Alas, the remembered "adjustment offset" is NOT fixed to account for
these additional 4 bytes, so the subsequent '__skb_pull(skb, offset)'
fails to unwind 'data' back to its original location.

Since 'skb->mac_len' IS fixed to account for the additional 4 bytes
(incremented to a total of 18 bytes), any access to
'skb->data - skb->mac_len' points to bytes PRIOR start of frame.

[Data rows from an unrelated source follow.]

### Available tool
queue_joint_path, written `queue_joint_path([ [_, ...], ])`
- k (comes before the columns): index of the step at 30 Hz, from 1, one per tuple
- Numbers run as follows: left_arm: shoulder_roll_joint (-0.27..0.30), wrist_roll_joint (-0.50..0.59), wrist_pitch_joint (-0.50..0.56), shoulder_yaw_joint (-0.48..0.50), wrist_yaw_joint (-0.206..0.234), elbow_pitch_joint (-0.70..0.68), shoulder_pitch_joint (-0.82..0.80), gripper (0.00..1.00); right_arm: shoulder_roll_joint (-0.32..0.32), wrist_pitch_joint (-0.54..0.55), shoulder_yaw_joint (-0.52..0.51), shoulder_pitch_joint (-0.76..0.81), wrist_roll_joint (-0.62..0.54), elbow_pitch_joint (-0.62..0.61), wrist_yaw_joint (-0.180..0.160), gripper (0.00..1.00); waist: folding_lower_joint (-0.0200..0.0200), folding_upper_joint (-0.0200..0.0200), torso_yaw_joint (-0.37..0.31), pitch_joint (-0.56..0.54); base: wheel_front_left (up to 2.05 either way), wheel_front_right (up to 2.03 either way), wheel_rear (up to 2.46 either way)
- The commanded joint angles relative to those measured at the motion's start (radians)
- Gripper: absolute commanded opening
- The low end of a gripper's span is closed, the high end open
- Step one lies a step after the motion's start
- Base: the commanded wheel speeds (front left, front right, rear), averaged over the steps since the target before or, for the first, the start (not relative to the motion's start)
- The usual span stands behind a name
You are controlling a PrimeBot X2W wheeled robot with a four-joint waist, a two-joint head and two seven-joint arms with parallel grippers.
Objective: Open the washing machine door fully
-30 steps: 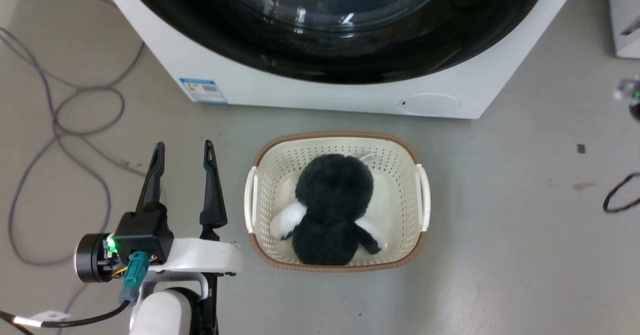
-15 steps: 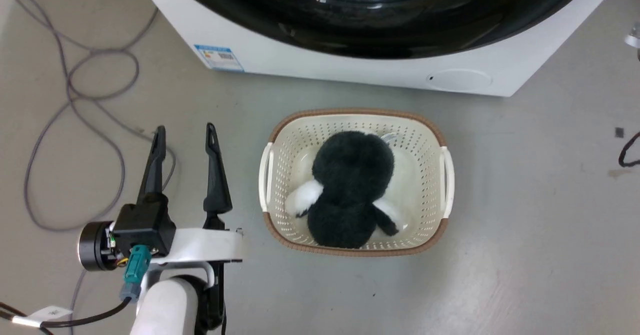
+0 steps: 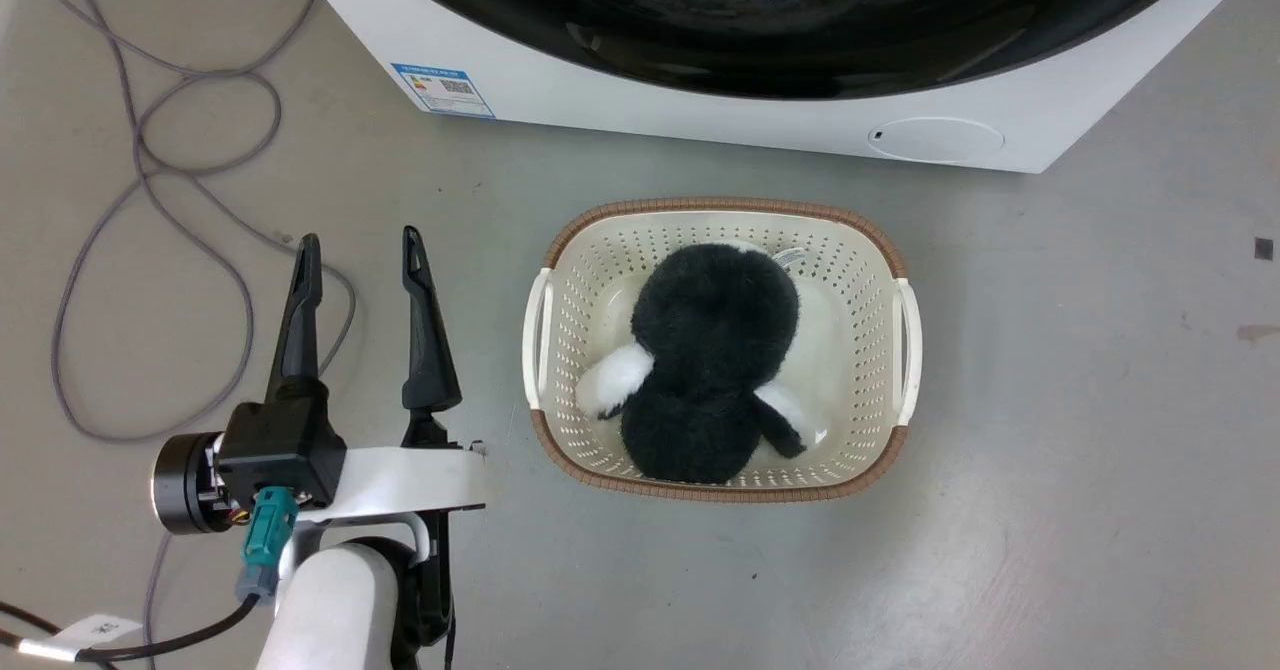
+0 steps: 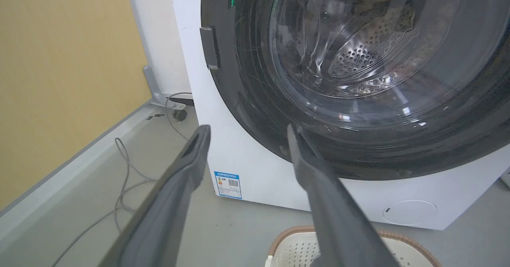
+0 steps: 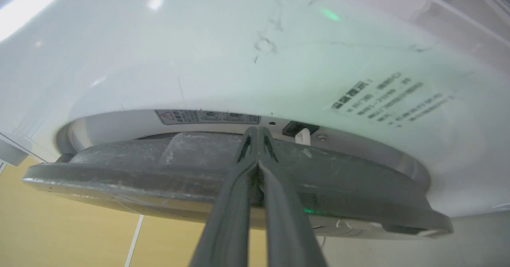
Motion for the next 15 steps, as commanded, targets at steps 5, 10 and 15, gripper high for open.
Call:
queue_joint_path([
  [5, 0.001, -0.006, -0.018, 0.002, 0.006, 0.000, -0.020, 1.00, 0.019, 0.081, 0.054, -0.025, 0.067, -0.015, 0.002, 0.00, -0.0001, 0.0000, -0.005, -0.008, 0.00, 0.00, 0.00],
  [10, 0.001, -0.002, -0.028, 0.008, 0.006, 0.000, -0.014, 1.00, 0.019, 0.125, 0.072, -0.016, 0.125, -0.022, 0.002, 0.00, -0.0001, 0.0000, -0.014, -0.019, 0.00, 0.00, 0.00],
  [15, 0.001, 0.003, -0.028, 0.017, -0.002, 0.007, 0.002, 1.00, 0.037, 0.142, 0.072, 0.040, 0.119, -0.050, 0.002, 0.00, -0.0001, 0.0000, -0.029, -0.051, 0.00, 0.00, 0.00],
])
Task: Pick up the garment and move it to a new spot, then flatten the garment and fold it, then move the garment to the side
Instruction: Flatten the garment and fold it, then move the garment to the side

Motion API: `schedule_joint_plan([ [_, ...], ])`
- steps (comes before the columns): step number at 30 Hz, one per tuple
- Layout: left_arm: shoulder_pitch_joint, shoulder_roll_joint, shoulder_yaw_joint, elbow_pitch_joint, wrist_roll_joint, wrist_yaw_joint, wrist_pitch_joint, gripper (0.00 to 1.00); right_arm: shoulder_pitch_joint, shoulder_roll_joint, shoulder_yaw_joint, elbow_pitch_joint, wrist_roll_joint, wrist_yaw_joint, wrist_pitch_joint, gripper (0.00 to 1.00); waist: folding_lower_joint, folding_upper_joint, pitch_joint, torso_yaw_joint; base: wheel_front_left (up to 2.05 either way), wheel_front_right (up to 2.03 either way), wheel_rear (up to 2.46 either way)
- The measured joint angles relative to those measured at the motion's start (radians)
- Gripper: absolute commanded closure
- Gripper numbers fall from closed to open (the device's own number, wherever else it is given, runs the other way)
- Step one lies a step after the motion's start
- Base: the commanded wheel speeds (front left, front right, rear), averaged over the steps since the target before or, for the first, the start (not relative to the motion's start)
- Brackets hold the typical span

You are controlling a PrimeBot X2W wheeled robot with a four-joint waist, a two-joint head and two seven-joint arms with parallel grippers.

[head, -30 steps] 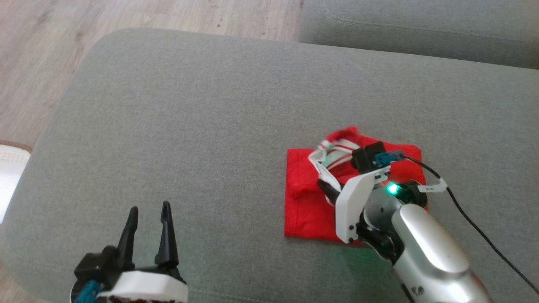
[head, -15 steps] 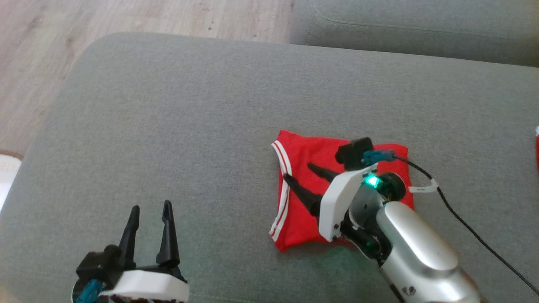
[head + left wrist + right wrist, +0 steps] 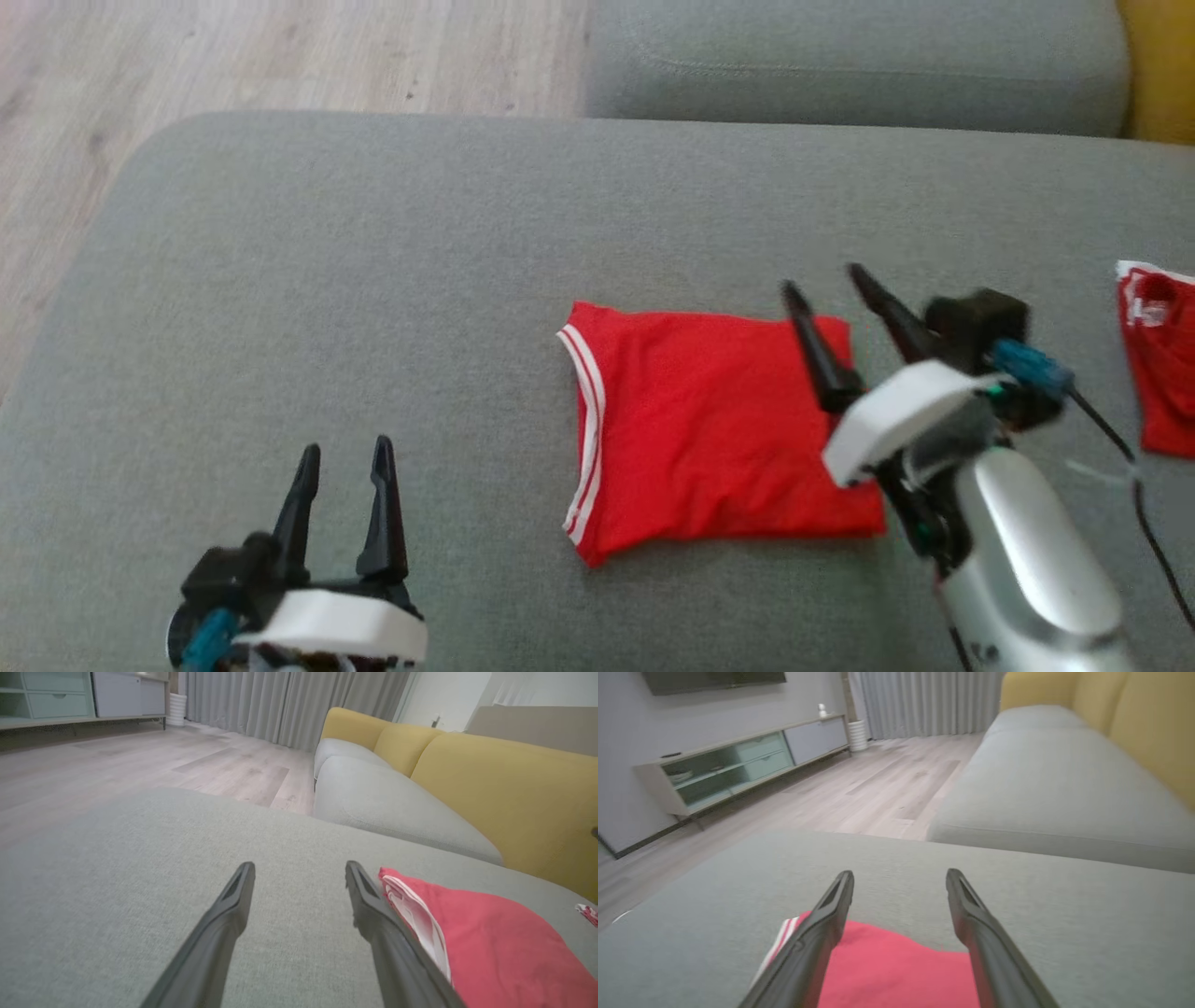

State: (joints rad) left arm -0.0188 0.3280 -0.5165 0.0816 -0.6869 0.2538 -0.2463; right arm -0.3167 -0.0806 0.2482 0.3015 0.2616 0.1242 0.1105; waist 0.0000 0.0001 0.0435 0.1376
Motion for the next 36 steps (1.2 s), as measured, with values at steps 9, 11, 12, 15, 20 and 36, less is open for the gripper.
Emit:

This is problematic, as many constructs in the stack are issuing
'skb_push(skb, skb->mac_len)' prior xmit to a device (e.g tcf_mirred,
tcf_bpf, nf_dup_netdev_egress), resulting in bogus frames being
xmitted (having random 4 bytes at start of frame).

For example:

 # ip l add dev d0 type dummy
 # tc filter add dev eth0 parent ffff: pref 1 basic \
     action vlan push protocol 802.1ad id 5 pipe \
     action mirred egress redirect dev d0

 Any 802.1q (hw-accel) tagged frames arriving on eth0 are xmitted as
 bogus frames on d0; whereas the expected behavior is having QinQ frames.

Fix, by properly accouting the additionally pushed 4 bytes (in the case
where an adjustment to point at mac_header was done).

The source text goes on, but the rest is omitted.